◆ Task requirements ◆
Copy out once more, exactly, the line with "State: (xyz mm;" and all the lines after it, up to the last line of the data.

[Raw data Boundary: Start]

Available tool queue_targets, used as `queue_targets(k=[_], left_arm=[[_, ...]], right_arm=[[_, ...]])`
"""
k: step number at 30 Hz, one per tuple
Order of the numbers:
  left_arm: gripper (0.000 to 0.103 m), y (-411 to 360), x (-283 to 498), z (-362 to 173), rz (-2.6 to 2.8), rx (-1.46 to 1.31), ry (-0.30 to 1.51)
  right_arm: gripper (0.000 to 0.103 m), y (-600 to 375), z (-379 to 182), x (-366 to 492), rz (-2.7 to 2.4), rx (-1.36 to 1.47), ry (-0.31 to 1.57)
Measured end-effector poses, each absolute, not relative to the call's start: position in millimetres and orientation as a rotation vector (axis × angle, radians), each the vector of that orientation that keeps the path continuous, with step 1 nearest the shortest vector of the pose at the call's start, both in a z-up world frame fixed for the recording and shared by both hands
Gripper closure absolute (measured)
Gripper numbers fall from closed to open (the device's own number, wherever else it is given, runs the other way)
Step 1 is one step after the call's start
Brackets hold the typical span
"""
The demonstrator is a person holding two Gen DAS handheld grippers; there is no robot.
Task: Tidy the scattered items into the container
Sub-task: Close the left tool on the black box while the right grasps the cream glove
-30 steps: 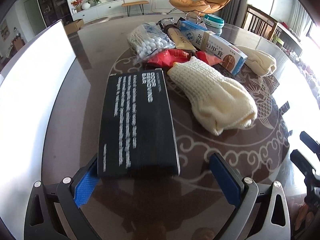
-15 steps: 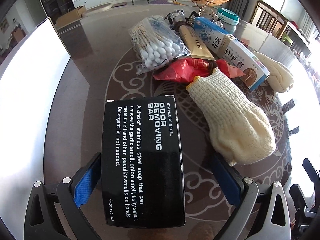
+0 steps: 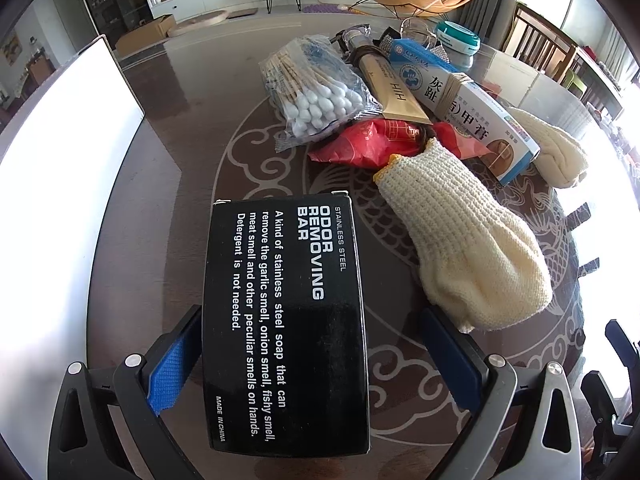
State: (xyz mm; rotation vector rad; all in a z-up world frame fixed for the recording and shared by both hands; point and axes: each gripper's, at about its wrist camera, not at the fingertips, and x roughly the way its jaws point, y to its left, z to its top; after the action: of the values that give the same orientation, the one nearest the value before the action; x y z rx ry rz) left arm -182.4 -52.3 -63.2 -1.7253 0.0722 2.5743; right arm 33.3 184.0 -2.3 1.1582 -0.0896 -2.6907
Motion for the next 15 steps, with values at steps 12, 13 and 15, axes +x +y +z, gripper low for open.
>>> queue_targets(k=[12,13,15], left_arm=[[0.020,-53.5,-173.4,-52.9,2.582,-1.705,0.080],[0.034,-54.5,-170.7,-50.2,2.594,-1.699,0.076],[0.044,-57.8,-167.0,-45.9,2.612,-1.693,0.056]], right_arm=[[0.028,186.3,-2.8,33.0,-2.676,1.156,-0.115],[0.028,186.7,-2.8,32.9,-2.674,1.156,-0.118],[0.028,186.7,-2.5,32.9,-2.673,1.156,-0.121]])
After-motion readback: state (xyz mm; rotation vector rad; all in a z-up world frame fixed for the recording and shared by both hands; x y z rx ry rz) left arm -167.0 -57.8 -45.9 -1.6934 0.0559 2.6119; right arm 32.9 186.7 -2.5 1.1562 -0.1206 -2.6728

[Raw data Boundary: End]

◆ Answer for this exercise ◆
State: (xyz mm; rotation vector rad; all in a z-up world frame fixed for the recording and shared by both hands; point and axes: each gripper's, at about its wrist camera, not at the fingertips, and x roughly the way its jaws point, y to its left, z to its top; after the action: of the values that give the same orientation, the one nearest the value before the action; x y z rx ry rz) left arm -182.4 -52.3 -63.2 -1.7253 0.0722 2.5743; right arm 33.3 184.0 -2.3 1.1582 -0.0896 -2.6907
Motion for the next 15 steps, with values at steps 12, 13 and 15, axes +x +y +z, gripper low for open.
>>> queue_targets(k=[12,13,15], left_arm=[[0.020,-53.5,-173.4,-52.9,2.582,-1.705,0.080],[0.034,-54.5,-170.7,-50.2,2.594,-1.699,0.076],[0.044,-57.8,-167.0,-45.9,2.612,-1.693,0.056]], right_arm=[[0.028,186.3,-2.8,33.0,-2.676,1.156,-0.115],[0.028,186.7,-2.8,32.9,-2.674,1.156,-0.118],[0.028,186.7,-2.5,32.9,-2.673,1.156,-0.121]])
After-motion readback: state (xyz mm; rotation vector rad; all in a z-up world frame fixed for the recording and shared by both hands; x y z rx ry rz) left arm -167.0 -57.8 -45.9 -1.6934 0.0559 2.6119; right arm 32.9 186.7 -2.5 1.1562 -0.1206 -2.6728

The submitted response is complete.